[STORED DATA — start]

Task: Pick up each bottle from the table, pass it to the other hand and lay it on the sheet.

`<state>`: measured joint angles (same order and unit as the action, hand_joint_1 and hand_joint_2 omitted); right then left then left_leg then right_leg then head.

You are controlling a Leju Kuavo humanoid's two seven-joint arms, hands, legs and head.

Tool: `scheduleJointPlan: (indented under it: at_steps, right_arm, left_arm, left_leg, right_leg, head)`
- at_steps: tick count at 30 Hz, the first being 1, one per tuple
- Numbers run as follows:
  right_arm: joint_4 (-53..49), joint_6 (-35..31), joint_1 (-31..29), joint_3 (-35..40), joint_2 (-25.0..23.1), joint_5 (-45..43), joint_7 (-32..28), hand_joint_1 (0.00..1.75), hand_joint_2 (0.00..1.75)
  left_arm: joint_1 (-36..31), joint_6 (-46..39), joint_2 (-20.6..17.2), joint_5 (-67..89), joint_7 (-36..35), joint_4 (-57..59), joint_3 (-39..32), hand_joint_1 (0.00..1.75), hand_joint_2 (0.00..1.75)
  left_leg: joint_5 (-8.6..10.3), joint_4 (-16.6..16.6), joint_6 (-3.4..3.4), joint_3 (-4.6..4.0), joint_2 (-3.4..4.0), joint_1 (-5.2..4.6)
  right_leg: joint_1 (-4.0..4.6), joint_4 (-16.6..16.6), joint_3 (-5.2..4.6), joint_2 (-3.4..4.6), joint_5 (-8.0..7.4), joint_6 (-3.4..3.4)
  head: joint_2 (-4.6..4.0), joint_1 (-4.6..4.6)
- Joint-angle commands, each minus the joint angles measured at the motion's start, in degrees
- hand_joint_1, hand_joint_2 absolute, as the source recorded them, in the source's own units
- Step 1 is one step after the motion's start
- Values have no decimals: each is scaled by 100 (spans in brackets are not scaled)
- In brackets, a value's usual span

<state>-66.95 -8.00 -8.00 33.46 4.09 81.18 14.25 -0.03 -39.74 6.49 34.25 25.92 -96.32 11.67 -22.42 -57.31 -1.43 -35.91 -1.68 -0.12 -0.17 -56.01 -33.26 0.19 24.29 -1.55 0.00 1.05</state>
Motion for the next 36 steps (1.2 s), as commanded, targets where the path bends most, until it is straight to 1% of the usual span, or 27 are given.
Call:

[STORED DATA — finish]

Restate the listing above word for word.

* _RESPONSE BELOW_:
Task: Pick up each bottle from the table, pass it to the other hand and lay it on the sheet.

`<state>`: measured joint angles (same order and unit as the action, hand_joint_1 and hand_joint_2 omitted); right then left then left_leg then right_leg then head.

You are controlling a Leju Kuavo humanoid's two seven-joint arms, hands, legs and head.

Tool: `scheduleJointPlan: (indented under it: at_steps, right_arm, left_arm, left_leg, right_leg, head)`
- at_steps: tick count at 30 Hz, the first being 1, one per tuple
- Numbers run as follows:
  right_arm: joint_4 (-53..49), joint_6 (-35..31), joint_1 (-31..29), joint_3 (-35..40), joint_2 (-25.0..23.1), joint_5 (-45..43), joint_7 (-32..28), hand_joint_1 (0.00..1.75), hand_joint_2 (0.00..1.75)
  left_arm: joint_1 (-36..31), joint_6 (-46..39), joint_2 (-20.6..17.2), joint_5 (-67..89), joint_7 (-36..35), joint_4 (-57..59), joint_3 (-39..32), hand_joint_1 (0.00..1.75), hand_joint_2 (0.00..1.75)
  left_leg: joint_5 (-8.6..10.3), joint_4 (-16.6..16.6), joint_6 (-3.4..3.4), joint_3 (-4.6..4.0), joint_2 (-3.4..4.0), joint_1 (-5.2..4.6)
  right_leg: joint_1 (-4.0..4.6), joint_4 (-16.6..16.6), joint_3 (-5.2..4.6), joint_2 (-3.4..4.6), joint_5 (-8.0..7.4), joint_6 (-3.4..3.4)
  head: joint_2 (-4.6..4.0), joint_1 (-4.6..4.6)
- Joint-angle commands, each minus the joint angles measured at the motion's start, in degrees
- hand_joint_1, hand_joint_2 absolute, as the source recorded them, in the source's own units
- Step 1 is one step after the motion's start
- Values have no decimals: each is scaled by 100 (spans in brackets are not scaled)
- In brackets, a value's usual span

<state>-66.95 -8.00 -8.00 33.46 4.09 81.18 14.25 -0.03 -39.74 6.49 34.25 25.92 -96.32 11.67 -22.42 -57.31 -1.43 -35.91 -1.68 -0.12 -0.17 -56.01 -33.26 0.19 24.29 -1.55 0.00 1.05</state>
Motion for the next 36 steps (1.2 s), as commanded, targets where the path bends most, until it is straight to 1% of the usual span, or 27 are given.
Call:

This output is complete, and the exercise is done.